- **EXERCISE DIRECTIONS**: Your answer should be a single number: how many lines of the material below contain "white".

- **GIVEN RECORDS**:
>>>>

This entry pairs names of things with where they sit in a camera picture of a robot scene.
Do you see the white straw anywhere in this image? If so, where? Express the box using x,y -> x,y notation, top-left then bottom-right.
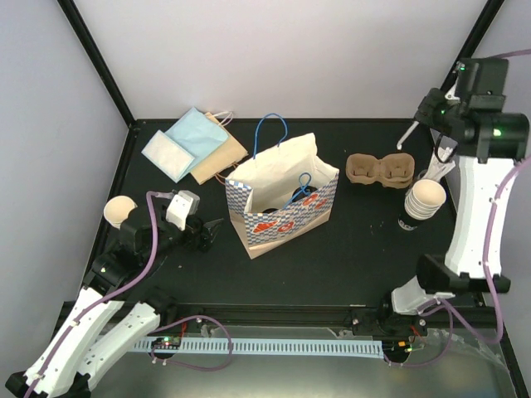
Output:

<<<<
>>>>

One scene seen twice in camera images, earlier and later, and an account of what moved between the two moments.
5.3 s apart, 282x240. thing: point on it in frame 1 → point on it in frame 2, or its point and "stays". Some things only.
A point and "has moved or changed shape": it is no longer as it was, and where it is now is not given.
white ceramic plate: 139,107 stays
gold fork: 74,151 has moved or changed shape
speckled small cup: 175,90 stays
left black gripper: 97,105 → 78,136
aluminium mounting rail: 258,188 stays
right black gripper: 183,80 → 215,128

<<<<

- **SOLUTION TO THIS PROBLEM**: 2